To address these challenges, our approach differs from SCA methods in several key ways. First, we utilize the local context extracted from call graphs in both the pre-filtering and re-ranking modules to efficiently remove non-homologous functions and confirm homologous ones. Second, we introduce an algorithm called “UpRelation” to utilize caller relations from call graphs in pre-filtering. The algorithm leverages the genealogist of parent nodes to identify potential homologous functions. It achieves this by matching the genealogist of parent nodes and retaining the child nodes of the matched parent nodes. This approach is particularly useful when the target function is a leaf node in the call graph and does not contain any string literals. Last, our re-ranking module considers both structural and semantic similarities of functions, resulting in more accurate ranking of homologous functions. Specifically, the re-ranking module uses Asteria to calculate similarities when callee functions are not exported functions.
10.3 What Will Asteria-Pro Perform on Cross-Optimization Settings?

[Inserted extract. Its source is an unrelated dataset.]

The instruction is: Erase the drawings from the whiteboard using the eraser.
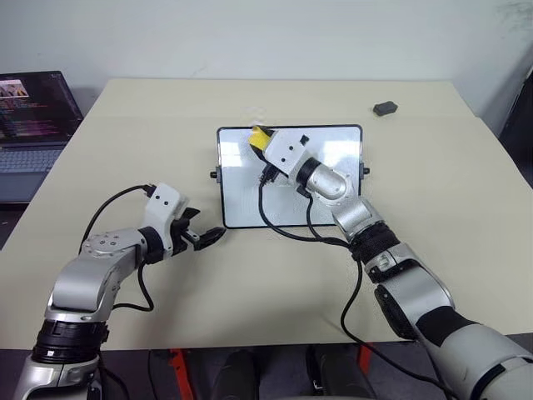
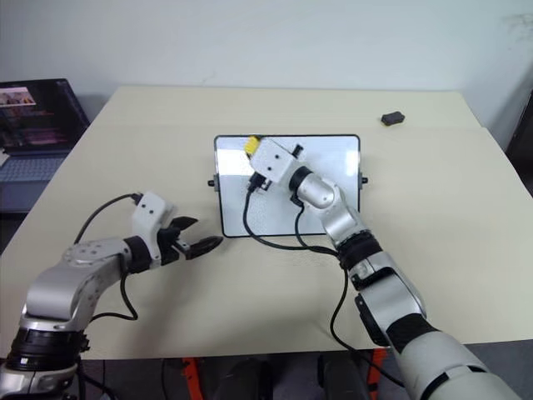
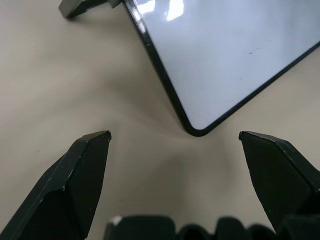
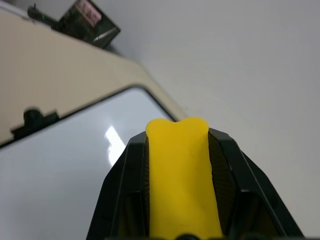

Although we did not evaluate the performance of
Asteria-Pro in cross-optimization settings, it is worth discussing the potential impact of such settings on the performance of our method. Cross-optimization refers to the situation where the training and testing sets are compiled with different optimization settings. This is a common scenario in practice as different developers may use different optimization flags, or the same developer may use different optimization levels for different releases. Previous studies have shown that cross-optimization can significantly affect the accuracy of BCSD methods, as the semantic features extracted from the binary code may change depending on the optimization settings. For instance, in a study by Liu et al. [
46], the accuracy of a state-of-the-art BCSD method dropped from 95.3% to 46.2% when tested in cross.
In the case of our method, Asteria-Pro, which is based on the Tree-LSTM architecture, the impact of cross-optimization on its performance is likely to be substantial. This is because Tree-LSTM model is sensitive to AST structure and summarizes semantics by identifying structure patterns. Therefore, if the source and target functions are compiled with different optimization settings, then the Tree-LSTM may not be capable to summarize the expected semantic from substantial AST structure transformation and thus produce inaccurate results.
Moreover, training our model on cross-optimization settings would require significant computational resources and time, which may not be feasible in practice. Therefore, we have not evaluated our method on cross-optimization settings in this study. Nevertheless, we acknowledge that cross-optimization is an essential consideration for evaluating Asteria-Pro’s generalizability, and we encourage future studies to investigate this aspect further.